▶ [What to produce] Quote the listing below in its entirety.

========================

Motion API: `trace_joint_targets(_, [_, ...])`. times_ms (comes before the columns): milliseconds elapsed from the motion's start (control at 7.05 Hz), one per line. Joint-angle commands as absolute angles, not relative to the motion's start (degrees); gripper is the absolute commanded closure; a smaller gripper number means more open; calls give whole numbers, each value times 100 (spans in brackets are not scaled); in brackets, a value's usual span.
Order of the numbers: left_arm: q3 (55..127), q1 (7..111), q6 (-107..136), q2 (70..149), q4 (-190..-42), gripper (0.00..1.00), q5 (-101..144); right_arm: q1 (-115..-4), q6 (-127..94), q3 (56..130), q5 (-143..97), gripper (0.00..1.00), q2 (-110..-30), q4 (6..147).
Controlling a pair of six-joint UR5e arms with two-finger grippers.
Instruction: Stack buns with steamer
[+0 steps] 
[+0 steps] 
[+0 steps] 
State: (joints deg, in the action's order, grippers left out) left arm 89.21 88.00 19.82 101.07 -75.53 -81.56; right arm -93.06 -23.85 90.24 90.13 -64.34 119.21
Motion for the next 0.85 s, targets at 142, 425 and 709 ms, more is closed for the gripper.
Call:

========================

▶ [Answer below]
Motion API: `trace_joint_targets(_, [_, ...])`. times_ms (comes before the columns): milliseconds elapsed from the motion's start (control at 7.05 Hz), one per line. Joint-angle commands as absolute angles, not relative to the motion's start (degrees); gripper is the absolute commanded closure; a smaller gripper number means more open; calls give whole numbers, each value times 100 (spans in brackets are not scaled); in brackets, a value's usual span.
Order of the numbers: left_arm: q3 (55..127), q1 (7..111), q6 (-107..136), q2 (70..149), q4 (-190..-42), gripper (0.00..1.00), q5 (-101..144); right_arm: q1 (-115..-4), q6 (-127..94), q3 (56..130), q5 (-143..97), gripper (0.00..1.00), q2 (-110..-30), q4 (6..147).
Controlling a pair of six-joint UR5e arms with two-finger grippers.
Instruction: Stack buns with steamer
[+0 steps] 
[+0 steps] 
[+0 steps] 
State: (joints deg, in the action's order, grippers left out) left arm 89.21 88.00 19.82 101.07 -75.53 -81.56; right arm -93.06 -23.85 90.24 90.13 -64.34 119.21
Motion for the next 0.85 s, targets at 142, 425 and 709 ms, more is closed for the gripper.
Call:

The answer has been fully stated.